● **Exercise prompt**: Below are entries; count the lines containing the string "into". The answer is that number alone.

**********

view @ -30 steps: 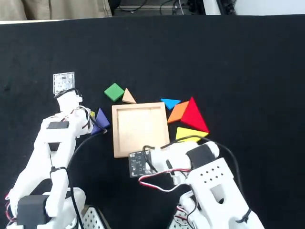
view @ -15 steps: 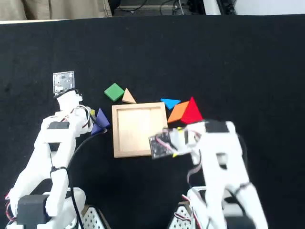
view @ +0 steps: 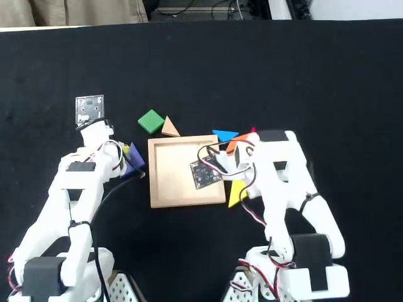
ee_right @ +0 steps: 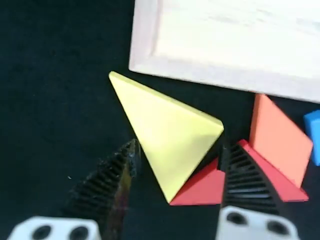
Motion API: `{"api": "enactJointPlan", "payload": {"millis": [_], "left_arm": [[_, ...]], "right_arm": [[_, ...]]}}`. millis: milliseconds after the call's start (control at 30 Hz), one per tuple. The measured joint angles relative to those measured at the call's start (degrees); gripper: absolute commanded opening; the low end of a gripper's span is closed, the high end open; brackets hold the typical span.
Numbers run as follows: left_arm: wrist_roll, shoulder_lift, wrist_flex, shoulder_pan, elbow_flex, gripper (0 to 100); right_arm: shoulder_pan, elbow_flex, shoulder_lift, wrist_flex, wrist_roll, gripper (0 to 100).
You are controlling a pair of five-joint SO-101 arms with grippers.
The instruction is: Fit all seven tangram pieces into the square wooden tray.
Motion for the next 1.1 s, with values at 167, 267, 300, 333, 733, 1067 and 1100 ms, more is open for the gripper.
{"api": "enactJointPlan", "payload": {"millis": [167, 267, 300, 333, 733, 1067, 1100], "left_arm": [[0.00, 0.00, 0.00, 0.00, 0.00, 19], [0.00, 0.00, 0.00, 0.00, 0.00, 19], [0.00, 0.00, 0.00, 0.00, 0.00, 19], [0.00, 0.00, 0.00, 0.00, 0.00, 19], [0.00, 0.00, 0.00, 0.00, 0.00, 19], [0.00, 0.00, 0.00, 0.00, 0.00, 19], [0.00, 0.00, -0.09, 0.00, 0.00, 19]], "right_arm": [[0.00, 0.09, 0.26, -2.73, 1.76, 26.3], [0.09, 0.79, 0.26, -3.43, 2.29, 26.3], [0.09, 0.79, 0.26, -4.04, 2.29, 26.3], [0.09, 0.79, 0.26, -4.84, 2.29, 26.3], [0.09, 1.85, 5.01, -7.47, 2.37, 36.5], [0.18, 0.70, 4.92, 0.44, 5.36, 33.7], [0.18, 0.00, 4.31, 2.73, 5.98, 33.7]]}}
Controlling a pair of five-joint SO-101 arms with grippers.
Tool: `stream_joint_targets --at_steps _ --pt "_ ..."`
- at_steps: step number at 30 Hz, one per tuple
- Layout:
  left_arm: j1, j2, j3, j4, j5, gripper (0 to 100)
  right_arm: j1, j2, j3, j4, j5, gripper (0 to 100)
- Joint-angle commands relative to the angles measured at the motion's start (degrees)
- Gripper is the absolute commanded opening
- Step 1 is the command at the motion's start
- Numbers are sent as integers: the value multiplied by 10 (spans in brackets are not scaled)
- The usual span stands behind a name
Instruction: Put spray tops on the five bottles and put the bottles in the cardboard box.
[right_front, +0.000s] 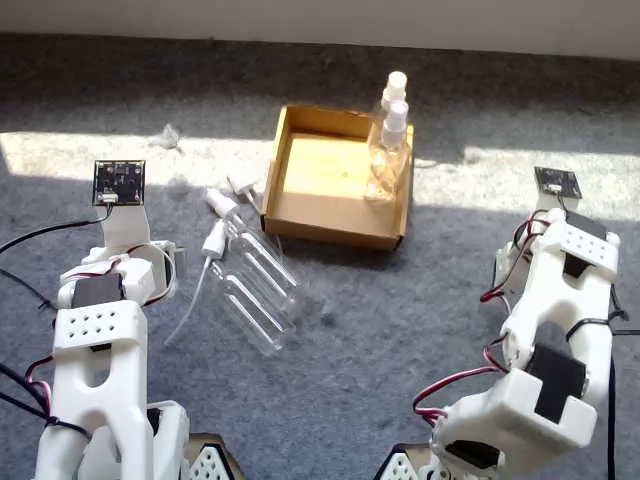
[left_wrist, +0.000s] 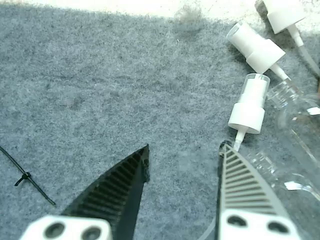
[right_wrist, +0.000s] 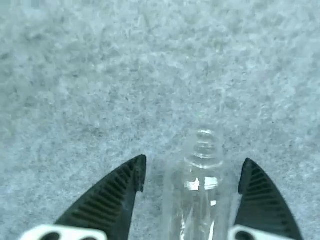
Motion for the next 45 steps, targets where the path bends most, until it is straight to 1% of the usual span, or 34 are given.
stream_joint_targets --at_steps 1,11,14,21,29,40,42,45 --pt "8 -3 -3 -8 -4 213 4 2 -33 8 -2 260" --pt "9 -3 -3 -8 -4 213 7 6 -29 6 -1 260" --pt "9 -3 -3 -8 -4 213 7 6 -29 7 25 260" --pt "8 -3 -3 -8 -4 213 8 8 -28 6 27 260" --pt "9 -3 -3 -8 -4 213 14 85 -33 6 28 260" --pt "9 -3 -3 -8 -4 213 16 87 -34 10 31 259" --pt "9 -3 -3 -8 -4 213 14 86 -34 14 51 259" --pt "9 -3 -3 -8 -4 213 12 86 -34 46 73 259"
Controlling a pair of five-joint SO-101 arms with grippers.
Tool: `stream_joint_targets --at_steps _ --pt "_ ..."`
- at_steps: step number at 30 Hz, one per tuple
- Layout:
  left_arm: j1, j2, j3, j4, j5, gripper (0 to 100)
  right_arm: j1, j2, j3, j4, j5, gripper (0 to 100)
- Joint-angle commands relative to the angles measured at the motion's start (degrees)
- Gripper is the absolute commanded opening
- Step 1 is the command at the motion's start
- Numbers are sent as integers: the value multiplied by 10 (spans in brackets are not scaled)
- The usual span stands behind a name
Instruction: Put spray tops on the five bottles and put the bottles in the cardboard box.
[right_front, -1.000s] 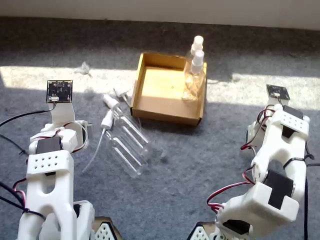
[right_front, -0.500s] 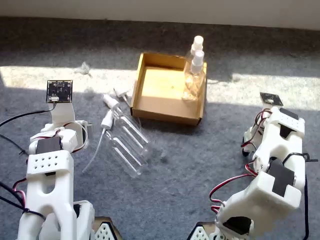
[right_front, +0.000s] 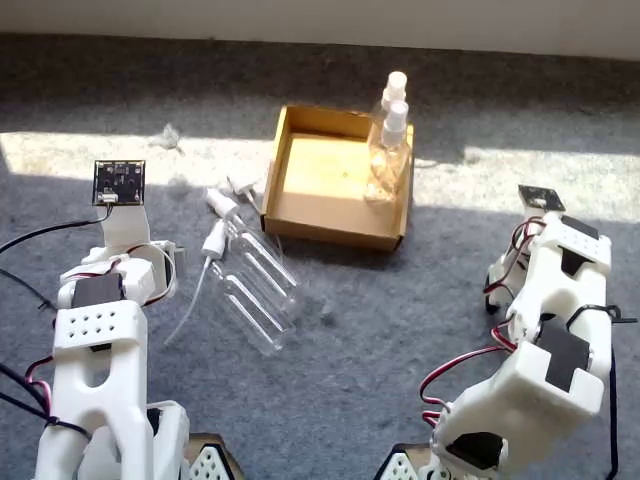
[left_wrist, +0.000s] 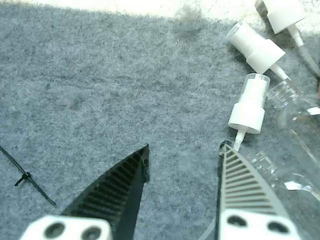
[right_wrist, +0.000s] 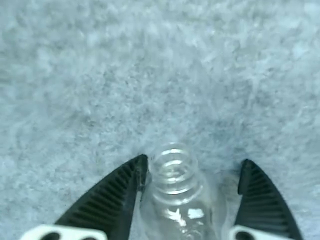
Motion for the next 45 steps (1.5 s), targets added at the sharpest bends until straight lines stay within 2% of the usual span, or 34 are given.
stream_joint_targets --at_steps 1,11,16,22,26,30,35,42,45 --pt "9 -3 -3 -8 -4 213 6 -3 -18 32 20 259" --pt "9 -3 -3 -8 -4 213 5 -2 -19 32 21 255" --pt "9 -3 -3 -8 -4 213 6 0 -19 32 21 152" --pt "6 -2 -7 -8 -5 211 4 -4 -34 36 20 94" --pt "-2 2 -53 11 -7 213 5 -5 -73 55 19 0" --pt "-4 49 -177 107 -7 213 3 -26 -119 74 18 5" --pt "-3 201 -400 215 -4 212 -35 -163 -105 29 5 5" --pt "-3 434 -685 316 -8 210 -146 -446 204 -141 -6 4" --pt "9 529 -791 373 -14 210 -177 -555 335 -169 -6 4"
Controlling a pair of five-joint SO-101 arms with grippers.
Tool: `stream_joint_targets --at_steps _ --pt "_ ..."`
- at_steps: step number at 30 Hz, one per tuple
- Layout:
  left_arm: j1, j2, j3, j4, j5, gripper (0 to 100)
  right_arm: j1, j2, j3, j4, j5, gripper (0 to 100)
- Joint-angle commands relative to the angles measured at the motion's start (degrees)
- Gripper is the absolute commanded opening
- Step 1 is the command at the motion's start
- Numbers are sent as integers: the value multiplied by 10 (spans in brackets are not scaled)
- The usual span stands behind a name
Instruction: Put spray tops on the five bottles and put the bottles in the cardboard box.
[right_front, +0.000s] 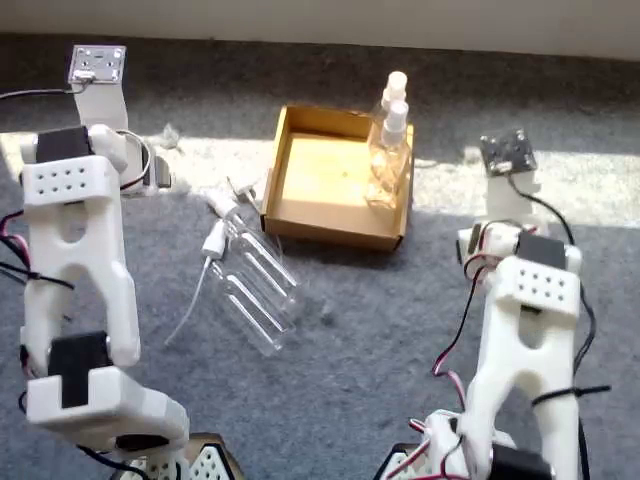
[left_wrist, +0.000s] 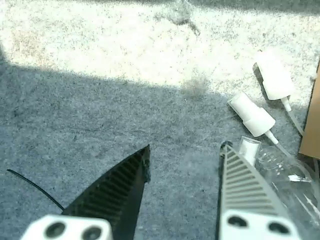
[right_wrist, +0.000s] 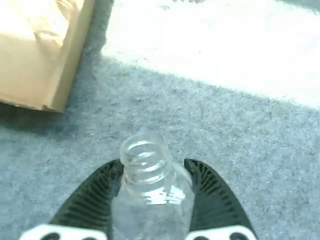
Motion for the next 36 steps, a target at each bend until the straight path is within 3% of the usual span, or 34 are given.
stream_joint_targets --at_steps 1,4,9,14,20,30,36 --pt "19 127 -189 84 -27 210 -37 -156 153 -34 -5 4" --pt "71 196 -264 135 -71 210 -65 -246 219 -29 -5 4" --pt "120 282 -334 158 -104 210 -114 -354 241 84 -6 4" --pt "118 343 -343 157 -74 210 -138 -438 245 149 -31 4" --pt "102 352 -342 159 -98 145 -142 -474 247 150 -35 4" --pt "103 360 -342 227 -169 145 -142 -470 247 151 -37 4" --pt "112 365 -313 227 -171 145 -142 -470 247 151 -37 4"
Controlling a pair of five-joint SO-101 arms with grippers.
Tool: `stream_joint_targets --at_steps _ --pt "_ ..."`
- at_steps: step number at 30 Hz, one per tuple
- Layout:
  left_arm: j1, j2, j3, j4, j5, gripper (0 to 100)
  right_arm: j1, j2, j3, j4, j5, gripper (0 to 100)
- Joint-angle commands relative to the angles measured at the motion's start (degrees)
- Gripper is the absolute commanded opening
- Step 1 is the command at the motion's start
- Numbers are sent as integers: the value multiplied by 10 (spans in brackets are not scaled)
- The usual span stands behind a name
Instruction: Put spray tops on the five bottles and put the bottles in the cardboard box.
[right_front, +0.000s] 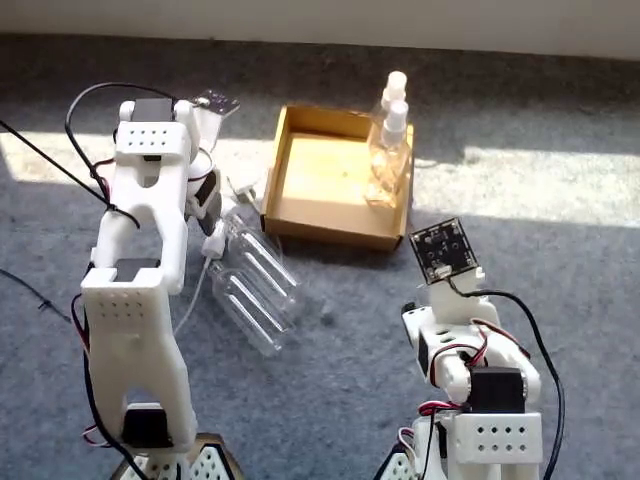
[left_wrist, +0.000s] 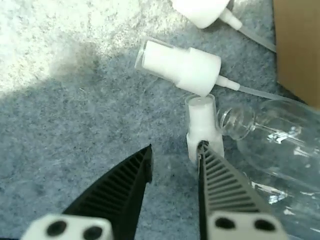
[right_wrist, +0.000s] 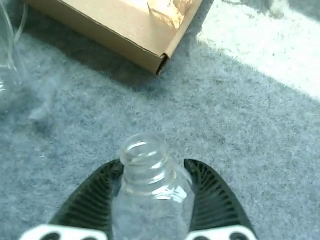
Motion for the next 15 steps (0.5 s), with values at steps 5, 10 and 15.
stream_joint_targets --at_steps 5,10,15 --pt "44 -9 29 -16 -3 145 -4 -3 -2 4 -5 4" --pt "56 -7 32 -27 20 145 -4 -3 -2 14 -4 4" --pt "37 15 70 -81 21 145 -4 -3 -2 15 -4 4"
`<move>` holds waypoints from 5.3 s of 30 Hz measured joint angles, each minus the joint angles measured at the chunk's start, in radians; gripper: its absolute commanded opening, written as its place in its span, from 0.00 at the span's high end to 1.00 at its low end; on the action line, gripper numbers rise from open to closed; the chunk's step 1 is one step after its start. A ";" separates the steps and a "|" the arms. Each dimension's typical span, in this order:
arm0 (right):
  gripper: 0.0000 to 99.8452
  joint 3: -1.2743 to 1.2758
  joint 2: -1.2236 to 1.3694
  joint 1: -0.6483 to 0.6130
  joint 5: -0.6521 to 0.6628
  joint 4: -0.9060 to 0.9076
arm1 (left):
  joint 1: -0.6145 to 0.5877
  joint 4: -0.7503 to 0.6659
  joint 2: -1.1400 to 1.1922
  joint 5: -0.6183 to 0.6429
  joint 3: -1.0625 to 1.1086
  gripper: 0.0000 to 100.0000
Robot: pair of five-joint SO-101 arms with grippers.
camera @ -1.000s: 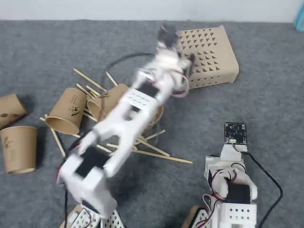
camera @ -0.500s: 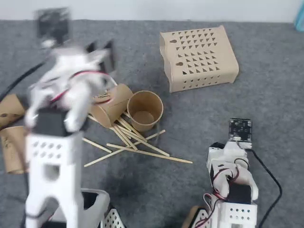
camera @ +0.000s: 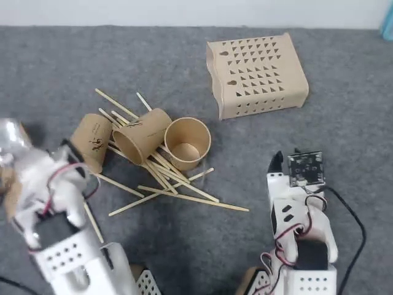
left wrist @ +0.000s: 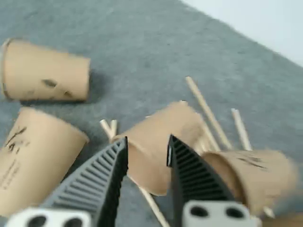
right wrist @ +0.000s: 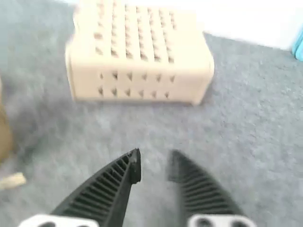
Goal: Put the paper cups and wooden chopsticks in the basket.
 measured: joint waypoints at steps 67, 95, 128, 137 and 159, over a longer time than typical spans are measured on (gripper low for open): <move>0.99 -1.728 2.113 0.078 0.009 0.193 | 0.054 -0.132 -0.311 -0.048 0.390 0.86; 0.93 -0.649 0.908 0.106 0.068 -0.006 | 0.054 -0.132 -0.311 -0.072 0.390 0.86; 0.75 -0.422 1.726 0.098 -0.121 -1.183 | 0.054 -0.132 -0.311 -0.072 0.390 0.86; 0.75 -0.632 1.752 0.169 -0.207 -1.160 | 0.054 -0.132 -0.311 -0.072 0.390 0.86; 0.70 -0.466 1.459 -0.035 -0.224 -0.937 | 0.054 -0.132 -0.311 -0.072 0.390 0.86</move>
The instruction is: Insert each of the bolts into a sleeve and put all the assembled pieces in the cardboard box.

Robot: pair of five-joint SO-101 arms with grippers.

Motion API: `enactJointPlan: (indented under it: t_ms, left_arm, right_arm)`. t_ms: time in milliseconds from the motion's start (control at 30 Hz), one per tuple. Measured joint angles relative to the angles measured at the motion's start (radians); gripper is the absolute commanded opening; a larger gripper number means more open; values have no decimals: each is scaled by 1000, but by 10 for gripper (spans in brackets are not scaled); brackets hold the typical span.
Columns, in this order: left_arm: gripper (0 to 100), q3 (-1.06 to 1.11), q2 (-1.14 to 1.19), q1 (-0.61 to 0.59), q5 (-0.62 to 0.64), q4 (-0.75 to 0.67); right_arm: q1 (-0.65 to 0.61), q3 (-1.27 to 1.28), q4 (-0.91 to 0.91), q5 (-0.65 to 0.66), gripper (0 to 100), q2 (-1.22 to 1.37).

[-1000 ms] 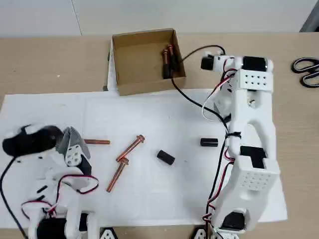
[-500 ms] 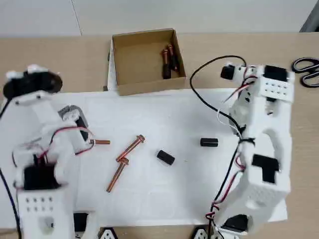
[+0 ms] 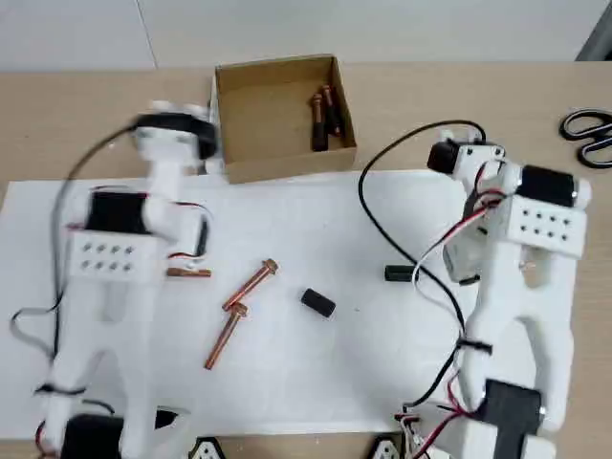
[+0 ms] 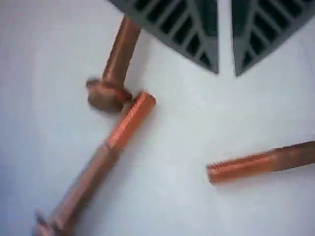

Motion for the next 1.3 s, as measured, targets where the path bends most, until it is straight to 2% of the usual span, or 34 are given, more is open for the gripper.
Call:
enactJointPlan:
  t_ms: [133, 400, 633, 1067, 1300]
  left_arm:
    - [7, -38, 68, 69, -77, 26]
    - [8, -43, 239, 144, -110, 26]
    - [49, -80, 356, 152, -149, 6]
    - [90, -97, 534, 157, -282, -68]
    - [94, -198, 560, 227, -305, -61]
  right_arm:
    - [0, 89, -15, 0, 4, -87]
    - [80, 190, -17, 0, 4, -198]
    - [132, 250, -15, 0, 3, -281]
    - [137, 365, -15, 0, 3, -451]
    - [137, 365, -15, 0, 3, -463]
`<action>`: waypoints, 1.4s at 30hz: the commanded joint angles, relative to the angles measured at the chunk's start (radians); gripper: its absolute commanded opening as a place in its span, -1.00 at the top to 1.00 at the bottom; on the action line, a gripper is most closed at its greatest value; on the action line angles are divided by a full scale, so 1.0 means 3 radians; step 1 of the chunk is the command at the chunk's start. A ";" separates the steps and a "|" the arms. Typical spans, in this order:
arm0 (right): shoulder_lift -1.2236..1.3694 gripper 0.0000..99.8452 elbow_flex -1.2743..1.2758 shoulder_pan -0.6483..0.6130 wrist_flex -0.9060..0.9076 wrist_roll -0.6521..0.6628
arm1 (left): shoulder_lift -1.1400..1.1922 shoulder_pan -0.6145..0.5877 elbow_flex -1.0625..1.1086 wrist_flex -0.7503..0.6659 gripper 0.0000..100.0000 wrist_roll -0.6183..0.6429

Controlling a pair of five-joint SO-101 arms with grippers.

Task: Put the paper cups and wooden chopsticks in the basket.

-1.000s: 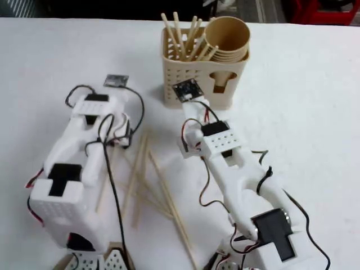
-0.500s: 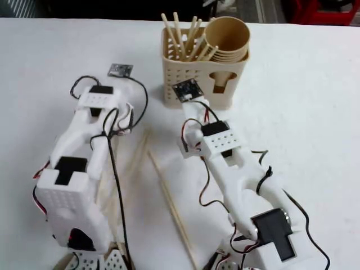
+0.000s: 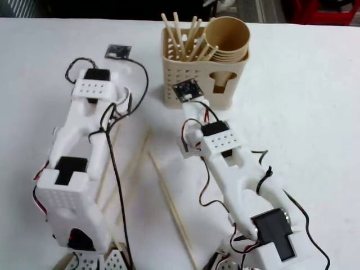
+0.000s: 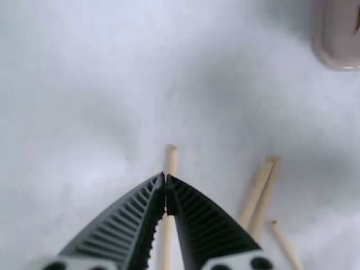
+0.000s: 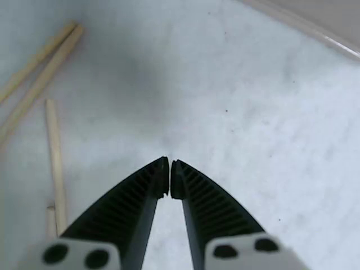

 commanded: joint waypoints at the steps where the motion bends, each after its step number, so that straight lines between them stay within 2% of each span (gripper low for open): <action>1: -0.0110 0.96 -0.0015 0.0028 -0.0023 0.0020 | -0.0033 0.0028 -0.0225 0.0179 0.94 0.0010; 3: -0.0110 0.96 -0.0015 0.0028 -0.0023 0.0020 | -0.0008 0.0023 -0.0164 0.0194 0.92 0.0010; 8: -0.0110 0.96 -0.0015 0.0028 -0.0023 0.0020 | 0.0263 0.0018 -0.0015 0.0077 0.68 0.0010; 12: -0.0110 0.96 -0.0015 0.0028 -0.0018 0.0020 | 0.0580 -0.0023 -0.0128 0.0015 0.65 0.0010; 16: -0.0110 0.96 -0.0015 0.0028 -0.0018 0.0020 | 0.0816 -0.0038 -0.0440 0.0225 0.71 0.0010; 22: -0.0110 0.96 -0.0015 0.0033 -0.0018 0.0020 | 0.1158 -0.0023 -0.0880 0.0511 0.95 0.0010; 29: -0.0110 0.96 -0.0015 0.0033 -0.0018 0.0020 | 0.1112 -0.0018 -0.1330 0.0931 0.96 0.0010; 37: -0.0110 0.96 -0.0015 0.0033 -0.0018 0.0020 | 0.0688 0.0008 -0.2041 0.1493 0.96 0.0010; 42: -0.0110 0.96 -0.0015 0.0033 -0.0018 0.0020 | 0.0335 0.0033 -0.2327 0.1539 0.96 0.0010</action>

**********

● **Finished task**: 2